Facebook is to abandon its Credits virtual currency platform in favour of a system which allows developers to be paid in a local currency of their choosing.
The move to phase out Credits was posted on Facebook's developers blog, catching social media watchers by surprise. The mandatory introduction of Credits as a universal currency across the social network last year was viewed as a significant plank in the company's plans to extend its remit into the payments business.
In practice, however, the roll-out of Credits has slowed uptake of gaming applications, requiring users to switch in and out of multiple currency options - from US dollars, to Credits and back again to in-game currencies - and adding new layers of friction to the monetisation of developer applications. Removing Credits from the mix streamlines the payments process and provides more stable options for developer pricing, with Facebook continuing to rake in a 30% cut on all sales.

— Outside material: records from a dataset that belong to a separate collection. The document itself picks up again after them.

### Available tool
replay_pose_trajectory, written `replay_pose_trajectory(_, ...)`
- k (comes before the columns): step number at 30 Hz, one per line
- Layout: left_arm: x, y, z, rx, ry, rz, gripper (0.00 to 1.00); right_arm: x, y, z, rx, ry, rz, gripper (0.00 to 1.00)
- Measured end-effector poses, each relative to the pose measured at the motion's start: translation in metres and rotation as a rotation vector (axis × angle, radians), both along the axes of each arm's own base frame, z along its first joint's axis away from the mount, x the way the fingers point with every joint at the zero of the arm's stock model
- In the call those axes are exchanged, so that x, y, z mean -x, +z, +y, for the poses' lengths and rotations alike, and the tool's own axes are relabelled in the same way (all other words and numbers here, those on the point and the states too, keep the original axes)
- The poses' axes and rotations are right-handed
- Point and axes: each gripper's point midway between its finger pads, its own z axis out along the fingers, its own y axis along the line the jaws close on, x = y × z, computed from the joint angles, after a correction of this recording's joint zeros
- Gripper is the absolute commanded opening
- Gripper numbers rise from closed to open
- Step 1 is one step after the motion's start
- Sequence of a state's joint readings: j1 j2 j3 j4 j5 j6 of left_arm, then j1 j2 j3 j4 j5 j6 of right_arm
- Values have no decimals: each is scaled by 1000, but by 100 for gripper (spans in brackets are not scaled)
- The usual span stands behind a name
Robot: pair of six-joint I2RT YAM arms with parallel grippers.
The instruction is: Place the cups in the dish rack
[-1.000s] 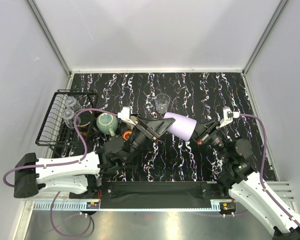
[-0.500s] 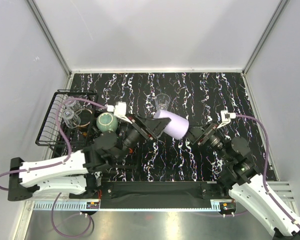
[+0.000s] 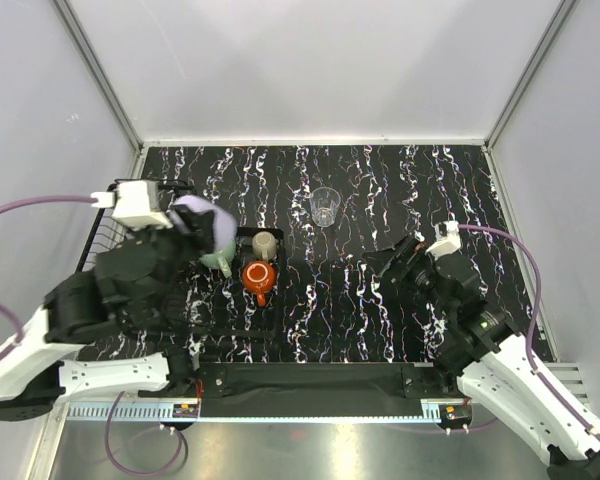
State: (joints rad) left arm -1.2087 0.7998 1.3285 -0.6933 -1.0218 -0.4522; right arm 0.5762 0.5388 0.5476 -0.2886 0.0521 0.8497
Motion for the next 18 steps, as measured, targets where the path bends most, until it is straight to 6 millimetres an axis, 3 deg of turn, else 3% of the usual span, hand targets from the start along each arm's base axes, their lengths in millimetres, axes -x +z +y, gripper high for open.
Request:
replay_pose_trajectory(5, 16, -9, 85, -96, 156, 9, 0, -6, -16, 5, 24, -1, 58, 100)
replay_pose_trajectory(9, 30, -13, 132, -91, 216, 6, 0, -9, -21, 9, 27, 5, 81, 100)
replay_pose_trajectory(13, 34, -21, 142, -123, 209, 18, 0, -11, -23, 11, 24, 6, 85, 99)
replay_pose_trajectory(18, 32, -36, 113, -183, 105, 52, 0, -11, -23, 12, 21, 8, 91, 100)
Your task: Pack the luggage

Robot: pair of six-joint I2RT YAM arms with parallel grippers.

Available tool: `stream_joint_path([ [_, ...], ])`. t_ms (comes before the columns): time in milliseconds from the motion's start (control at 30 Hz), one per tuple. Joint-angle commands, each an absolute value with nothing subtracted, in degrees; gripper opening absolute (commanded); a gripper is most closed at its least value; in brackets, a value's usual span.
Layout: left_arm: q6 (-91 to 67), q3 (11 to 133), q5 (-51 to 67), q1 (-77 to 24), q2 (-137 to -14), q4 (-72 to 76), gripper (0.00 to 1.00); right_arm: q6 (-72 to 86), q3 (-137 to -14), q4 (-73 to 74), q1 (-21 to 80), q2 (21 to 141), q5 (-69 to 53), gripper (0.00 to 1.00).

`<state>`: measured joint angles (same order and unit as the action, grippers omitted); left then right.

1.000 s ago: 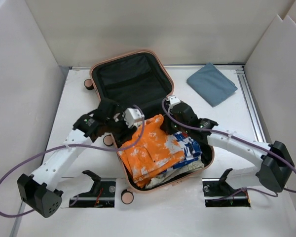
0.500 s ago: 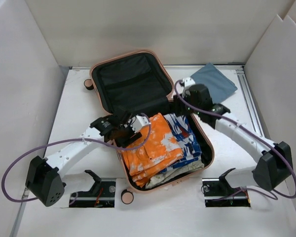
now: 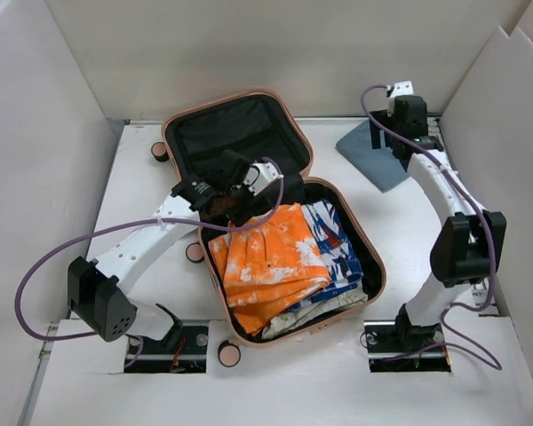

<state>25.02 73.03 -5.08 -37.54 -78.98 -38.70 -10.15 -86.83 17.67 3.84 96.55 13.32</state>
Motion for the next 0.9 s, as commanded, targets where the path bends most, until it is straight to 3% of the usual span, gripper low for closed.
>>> stream_joint_path([
  [0, 23.38, 77.52, -14.75, -37.53, -78.13, -32.71, 0.78, -16.11, -88.59, 11.97, 7.48, 98.69, 35.39, 1.0],
  [67, 22.85, 77.52, -15.91, -36.14, -77.52, -29.45, 0.82, -10.31, -89.99, 14.05, 3.45, 102.99, 28.7, 1.0],
  [133, 22.24, 78.83, -11.64, -34.9, -78.13, -32.14, 0.84, -0.77, -92.88, 19.06, -4.81, 108.07, 11.39, 1.0],
  [233, 22.24, 79.37, -4.6, -34.89, -79.36, -38.39, 0.76, 5.43, -92.9, 17.69, -12.45, 111.87, -5.07, 0.97],
  [367, 23.81, 73.14, 5.43, -34.89, -77.0, -42.71, 0.74, 9.14, -87.72, 12.58, -14.49, 112.41, -6.77, 0.95],
  [533, 28.29, 70.14, 13.26, -34.89, -75.85, -49.2, 0.74, 7.65, -90.52, 14.75, -14.5, 115.31, -8.09, 1.0],
  [700, 27.96, 68.99, 12.05, -35.42, -73.75, -52.21, 0.75, 7.12, -90.0, 13.47, -15.03, 115.93, -11.42, 1.0],
  [867, 24.0, 70.13, 5.46, -33.58, -69.0, -45.72, 0.8, 10.01, -90.61, 12.22, -16.17, 118.56, -12.93, 1.0],
])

Beginning next month, developers will be able to accept local currencies for in-app payments - as well as take subscriptions - with Facebook Credits being phased out completely by the end of the year.
In its message to developers, the company says: "Since we introduced Credits in 2009, most games on Facebook have implemented their own virtual currencies, reducing the need for a platform-wide virtual currency. By supporting pricing in local currency, we hope to simplify the purchase experience, give you more flexibility, and make it easier to reach a global audience of Facebook users who want a way to pay for your apps and games in their local currency. With local pricing, you will be able to set more granular and consistent prices for non-US users and price the same item differently on a market-by-market basis."